:: Assignment ::
Set down the records once more, please, exactly and with the pictures left out.

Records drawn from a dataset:
########
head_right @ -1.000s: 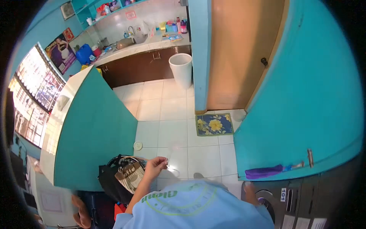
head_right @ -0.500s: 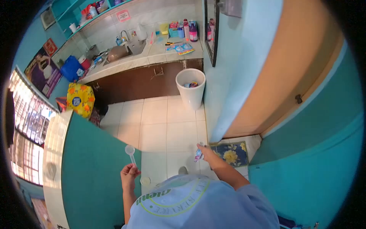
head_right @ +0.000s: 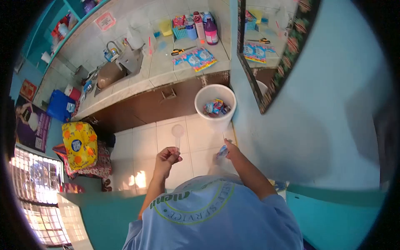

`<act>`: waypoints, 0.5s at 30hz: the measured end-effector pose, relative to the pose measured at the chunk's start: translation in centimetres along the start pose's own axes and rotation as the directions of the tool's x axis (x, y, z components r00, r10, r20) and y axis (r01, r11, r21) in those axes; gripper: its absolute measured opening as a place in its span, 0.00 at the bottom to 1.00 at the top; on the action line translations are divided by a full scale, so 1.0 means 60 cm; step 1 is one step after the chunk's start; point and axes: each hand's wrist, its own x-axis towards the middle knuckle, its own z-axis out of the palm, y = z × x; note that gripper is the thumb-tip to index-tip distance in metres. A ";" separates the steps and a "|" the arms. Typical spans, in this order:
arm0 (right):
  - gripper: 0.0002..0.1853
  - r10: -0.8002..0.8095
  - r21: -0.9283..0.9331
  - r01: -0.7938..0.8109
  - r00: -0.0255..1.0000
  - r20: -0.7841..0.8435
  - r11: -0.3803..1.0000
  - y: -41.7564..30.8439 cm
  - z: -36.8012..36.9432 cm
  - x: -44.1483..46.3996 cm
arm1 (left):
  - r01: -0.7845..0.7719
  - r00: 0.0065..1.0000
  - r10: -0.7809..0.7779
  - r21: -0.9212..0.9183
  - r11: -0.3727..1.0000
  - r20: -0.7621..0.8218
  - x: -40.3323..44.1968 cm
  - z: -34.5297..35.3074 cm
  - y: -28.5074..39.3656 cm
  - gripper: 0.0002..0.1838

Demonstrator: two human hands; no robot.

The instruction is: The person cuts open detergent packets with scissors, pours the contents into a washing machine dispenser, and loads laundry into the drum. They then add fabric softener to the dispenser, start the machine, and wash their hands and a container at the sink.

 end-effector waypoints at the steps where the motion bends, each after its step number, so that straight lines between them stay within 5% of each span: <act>1: 0.22 0.014 0.003 -0.014 0.997 -0.075 1.000 -0.034 0.039 0.020 | 0.027 1.000 -0.026 0.007 1.000 -0.016 0.040 -0.007 0.009 0.05; 10: 0.25 -0.273 -0.024 0.272 0.953 -0.132 0.962 -0.286 0.193 0.325 | 0.101 0.986 -0.096 0.028 0.994 -0.137 0.371 -0.105 0.125 0.05; 14: 0.21 -0.284 0.241 0.280 0.959 -0.017 0.929 -0.361 0.296 0.259 | 0.101 0.994 -0.098 0.059 0.993 -0.052 0.582 -0.183 0.128 0.06; 15: 0.23 -0.297 0.116 0.300 0.954 -0.045 0.947 -0.368 0.330 0.202 | 0.112 0.993 -0.110 0.073 0.991 -0.039 0.644 -0.199 0.136 0.07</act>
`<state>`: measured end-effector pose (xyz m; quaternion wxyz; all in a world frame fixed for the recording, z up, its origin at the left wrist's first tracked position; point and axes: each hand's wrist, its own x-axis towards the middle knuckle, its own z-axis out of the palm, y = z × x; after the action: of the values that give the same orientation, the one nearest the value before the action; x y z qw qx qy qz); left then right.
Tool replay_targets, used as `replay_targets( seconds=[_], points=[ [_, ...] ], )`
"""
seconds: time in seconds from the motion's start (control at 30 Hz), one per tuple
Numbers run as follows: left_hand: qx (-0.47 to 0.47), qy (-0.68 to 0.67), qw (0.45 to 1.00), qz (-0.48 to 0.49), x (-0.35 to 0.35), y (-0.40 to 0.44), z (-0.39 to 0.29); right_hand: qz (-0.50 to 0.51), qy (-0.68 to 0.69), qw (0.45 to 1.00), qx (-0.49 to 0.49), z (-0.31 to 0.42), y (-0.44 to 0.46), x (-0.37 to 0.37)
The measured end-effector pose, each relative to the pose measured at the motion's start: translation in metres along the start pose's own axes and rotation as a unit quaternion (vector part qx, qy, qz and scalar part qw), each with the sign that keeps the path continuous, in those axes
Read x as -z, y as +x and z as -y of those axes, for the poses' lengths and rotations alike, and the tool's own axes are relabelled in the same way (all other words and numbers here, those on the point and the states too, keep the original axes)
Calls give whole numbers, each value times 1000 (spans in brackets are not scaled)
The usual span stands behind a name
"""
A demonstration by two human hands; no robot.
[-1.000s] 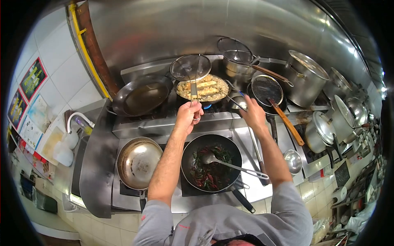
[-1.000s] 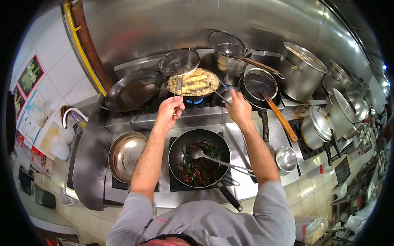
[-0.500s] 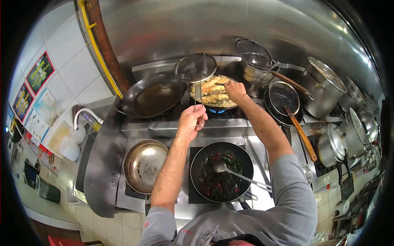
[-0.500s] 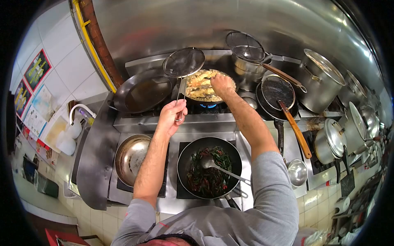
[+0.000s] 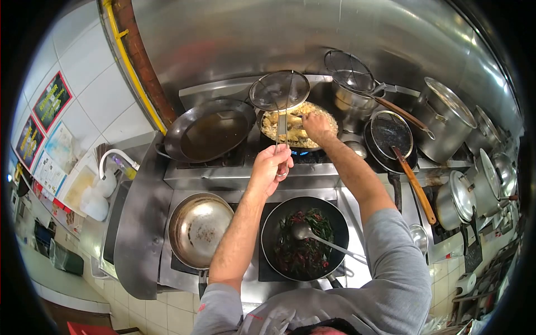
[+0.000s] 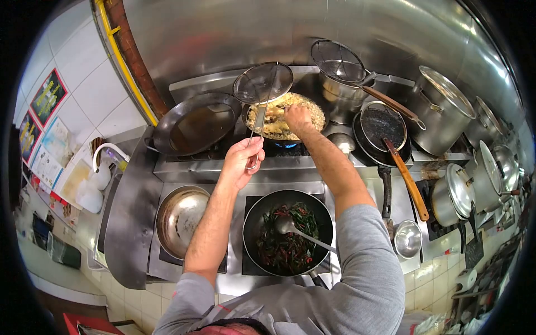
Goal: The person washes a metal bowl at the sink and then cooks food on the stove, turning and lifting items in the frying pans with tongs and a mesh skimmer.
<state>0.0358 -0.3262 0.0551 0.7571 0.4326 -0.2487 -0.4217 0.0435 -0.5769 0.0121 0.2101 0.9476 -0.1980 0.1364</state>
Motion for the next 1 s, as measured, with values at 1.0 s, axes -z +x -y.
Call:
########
:: Your response ::
head_right @ -1.000s: 
head_right @ -0.500s: 
head_right @ +0.000s: 

`<act>`: waypoints, 0.5s at 30hz: the measured end-effector pose, relative to the pose measured at the chunk's start: translation in centimetres along the start pose's own axes and rotation as the directions of the tool's x axis (x, y, z components r00, r10, r20) and y axis (r01, r11, r21) in those axes; gripper: its absolute measured opening as a place in its span, 0.00 at the bottom to 1.00 at the top; on the action line translations are divided by a full scale, so 1.0 means 60 cm; step 1 is one step after the chunk's start; point and axes: each hand's wrist, its own x-axis towards the middle knuckle, its own z-axis out of the palm, y = z × x; note that gripper is the thumb-tip to index-tip distance in metres. A ";" separates the steps and a "|" the arms. Typical spans, in this order:
arm0 (right):
  - gripper: 0.0002..0.1853
  - r10: -0.8002..0.8095
  - r21: -0.9283..0.9331
  - r01: -0.7938..0.8109
  - r00: -0.0255..1.0000
  - r20: -0.7841..0.8435
  - r11: -0.3803..1.0000
  - y: -41.7564..30.8439 cm
  - z: -36.8012..36.9432 cm
  - x: -44.1483..46.3996 cm
arm1 (left):
  - r01: -0.7845..0.7719
  - r00: 0.0065..1.0000
  - r10: -0.7809..0.7779
  - r21: -0.9212..0.9183
  - r11: -0.3727..1.0000
  - r20: -0.7621..0.8218
  - x: -40.3323..44.1968 cm
  - z: -34.5297..35.3074 cm
  - y: -28.5074..39.3656 cm
  - gripper: 0.0002..0.1838

Demonstrator: two human hands; no robot.

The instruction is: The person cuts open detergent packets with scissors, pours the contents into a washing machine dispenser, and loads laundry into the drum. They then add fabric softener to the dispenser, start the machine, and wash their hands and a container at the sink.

 end-effector waypoints at the steps where the motion bends, each after its step number, so that straight lines between them stay within 5% of each span: <act>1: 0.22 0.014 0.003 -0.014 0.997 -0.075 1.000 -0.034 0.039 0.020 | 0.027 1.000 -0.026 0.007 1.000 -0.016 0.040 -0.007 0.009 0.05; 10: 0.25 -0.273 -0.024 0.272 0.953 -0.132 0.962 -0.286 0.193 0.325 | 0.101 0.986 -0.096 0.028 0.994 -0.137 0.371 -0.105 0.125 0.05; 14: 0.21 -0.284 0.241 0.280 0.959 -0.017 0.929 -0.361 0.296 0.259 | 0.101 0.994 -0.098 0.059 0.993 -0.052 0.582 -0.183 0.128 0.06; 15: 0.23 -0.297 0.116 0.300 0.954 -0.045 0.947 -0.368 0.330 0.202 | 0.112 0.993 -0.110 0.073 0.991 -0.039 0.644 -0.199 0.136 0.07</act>
`<state>`: measured end-effector pose (xyz m; quaternion wxyz; all in a world frame fixed for the recording, z up, its origin at the left wrist's first tracked position; point and axes: each hand's wrist, its own x-axis towards the middle knuckle, its own z-axis out of the palm, y = z × x; after the action: of the values that give the same orientation, the one nearest the value before the action; x y z qw qx qy qz); left then right.
Tool replay_targets, used as `replay_targets( seconds=[_], points=[ [_, ...] ], )`
"""
seconds: time in seconds from the motion's start (control at 30 Hz), one per tuple
Numbers run as follows: left_hand: qx (-0.47 to 0.47), qy (-0.68 to 0.67), qw (0.45 to 1.00), qz (-0.48 to 0.49), x (-0.35 to 0.35), y (-0.40 to 0.44), z (-0.39 to 0.29); right_hand: qz (-0.50 to 0.51), qy (-0.68 to 0.69), qw (0.45 to 1.00), qx (-0.49 to 0.49), z (-0.31 to 0.42), y (-0.44 to 0.46), x (-0.37 to 0.37)
The measured end-effector pose, each relative to the pose measured at the motion's start: translation in metres along the start pose's own axes and rotation as a unit quaternion (vector part qx, qy, qz and scalar part qw), each with the sign that keeps the path continuous, in those axes
Read x as -z, y as +x and z as -y of those axes, for the poses' lengths and rotations alike, and the tool's own axes are relabelled in the same way (all other words and numbers here, those on the point and the states too, keep the original axes)
Calls give whole numbers, each value times 1000 (spans in brackets are not scaled)
The usual span stands behind a name
"""
A demonstration by two human hands; no robot.
[-1.000s] 
[-1.000s] 
[-0.500s] 
[-0.500s] 
[+0.000s] 
[+0.000s] 
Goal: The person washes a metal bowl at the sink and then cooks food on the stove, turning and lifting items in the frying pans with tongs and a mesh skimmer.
<state>0.0358 -0.3262 0.0551 0.7571 0.4326 -0.2487 -0.4217 0.0435 -0.5769 0.0121 0.2101 0.9476 -0.1980 0.1364</state>
Motion for the next 1 s, as measured, with values at 1.0 s, axes -z +x -y.
Call:

No further output is required for this answer.